INSTRUCTIONS TO FOLLOW: When you transcribe the listing, keep each line exact and drop the pictures.
::::
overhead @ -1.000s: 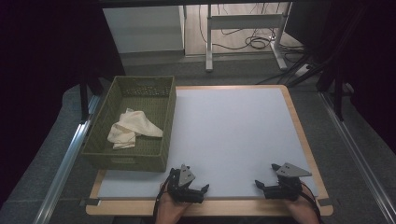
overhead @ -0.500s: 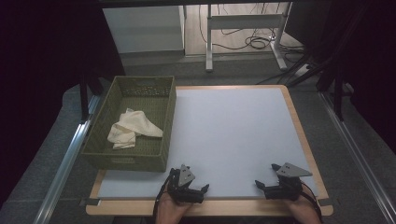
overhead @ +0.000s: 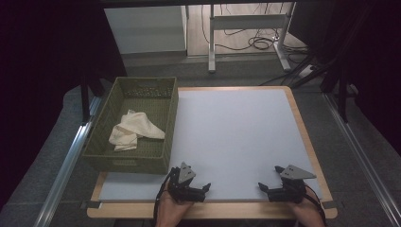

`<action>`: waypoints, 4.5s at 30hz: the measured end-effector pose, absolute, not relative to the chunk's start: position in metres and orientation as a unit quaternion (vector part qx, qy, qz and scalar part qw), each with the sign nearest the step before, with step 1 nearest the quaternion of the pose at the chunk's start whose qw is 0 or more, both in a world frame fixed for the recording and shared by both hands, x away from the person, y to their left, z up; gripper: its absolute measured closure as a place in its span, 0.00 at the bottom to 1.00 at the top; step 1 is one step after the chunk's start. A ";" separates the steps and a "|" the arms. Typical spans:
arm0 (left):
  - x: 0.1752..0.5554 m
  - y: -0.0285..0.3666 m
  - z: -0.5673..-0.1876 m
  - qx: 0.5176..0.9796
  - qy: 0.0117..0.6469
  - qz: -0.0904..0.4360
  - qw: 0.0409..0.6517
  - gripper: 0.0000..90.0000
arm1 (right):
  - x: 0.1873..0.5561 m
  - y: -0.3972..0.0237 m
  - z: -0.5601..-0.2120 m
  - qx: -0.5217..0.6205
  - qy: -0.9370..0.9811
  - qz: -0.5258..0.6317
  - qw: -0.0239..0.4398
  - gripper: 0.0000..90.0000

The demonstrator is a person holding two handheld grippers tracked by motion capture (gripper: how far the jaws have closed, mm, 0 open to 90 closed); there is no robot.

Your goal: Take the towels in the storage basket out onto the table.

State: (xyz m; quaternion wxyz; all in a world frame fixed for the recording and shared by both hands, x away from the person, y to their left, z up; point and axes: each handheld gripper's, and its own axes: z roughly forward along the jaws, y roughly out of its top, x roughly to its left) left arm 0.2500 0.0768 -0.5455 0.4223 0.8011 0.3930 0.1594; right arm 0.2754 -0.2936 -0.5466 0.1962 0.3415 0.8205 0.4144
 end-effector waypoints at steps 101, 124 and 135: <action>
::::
COMPLETED TASK:
overhead @ -1.000s: 
overhead @ -0.500s: 
overhead @ +0.000s: 

`<action>`: waypoints, 4.5s at 30hz: the measured end-effector pose, absolute, not relative to the chunk's start: position in metres and orientation as a unit quaternion (vector part qx, qy, qz and scalar part qw), each with the sign nearest the step before, with step 1 nearest the quaternion of the pose at the chunk's start whose qw is 0 or more, both in a world frame fixed for the recording and shared by both hands, x away from the person, y to their left, z up; gripper: its absolute measured closure as a place in its span, 0.00 at the bottom to 1.00 at the top; step 1 is one step after the chunk's start. A ";" separates the steps and a "|" the arms. Typical spans:
arm0 (left):
  - x: 0.1752..0.5554 m
  - y: -0.0285..0.3666 m
  - z: -0.5673..-0.1876 m
  - qx: 0.5176..0.9796
  - qy: 0.0117..0.6469
  - qz: -0.0904..0.4360
  - qw: 0.0409..0.6517
  - gripper: 0.0000..90.0000
arm1 (right):
  - x: 0.1873..0.5561 m
  - y: -0.3972..0.0237 m
  - z: -0.5601..-0.2120 m
  - qx: -0.5217..0.6205
  - qy: -0.9370..0.9811
  - qz: -0.5258..0.6317
  - qw: -0.0239..0.4398
  - gripper: 0.0000..90.0000

The demonstrator is a person holding two handheld grippers tracked by motion capture (gripper: how far the jaws have closed, mm, 0 open to 90 closed); there is no robot.

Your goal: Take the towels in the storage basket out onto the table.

State: (xyz m; quaternion wxyz; all in a world frame fixed for the recording and shared by both hands, x away from the person, y to their left, z up; point and axes: each handheld gripper's, and its own axes: z roughly forward along the jaws, y roughly out of its top, x roughly to its left) left arm 0.2500 0.0768 -0.5455 0.4223 0.8011 0.3930 0.1594; right arm 0.2754 -0.2936 -0.5466 0.1962 0.3415 0.8205 0.4144
 end-effector waypoints at steps 101, 124 and 135: <action>

No further output is required.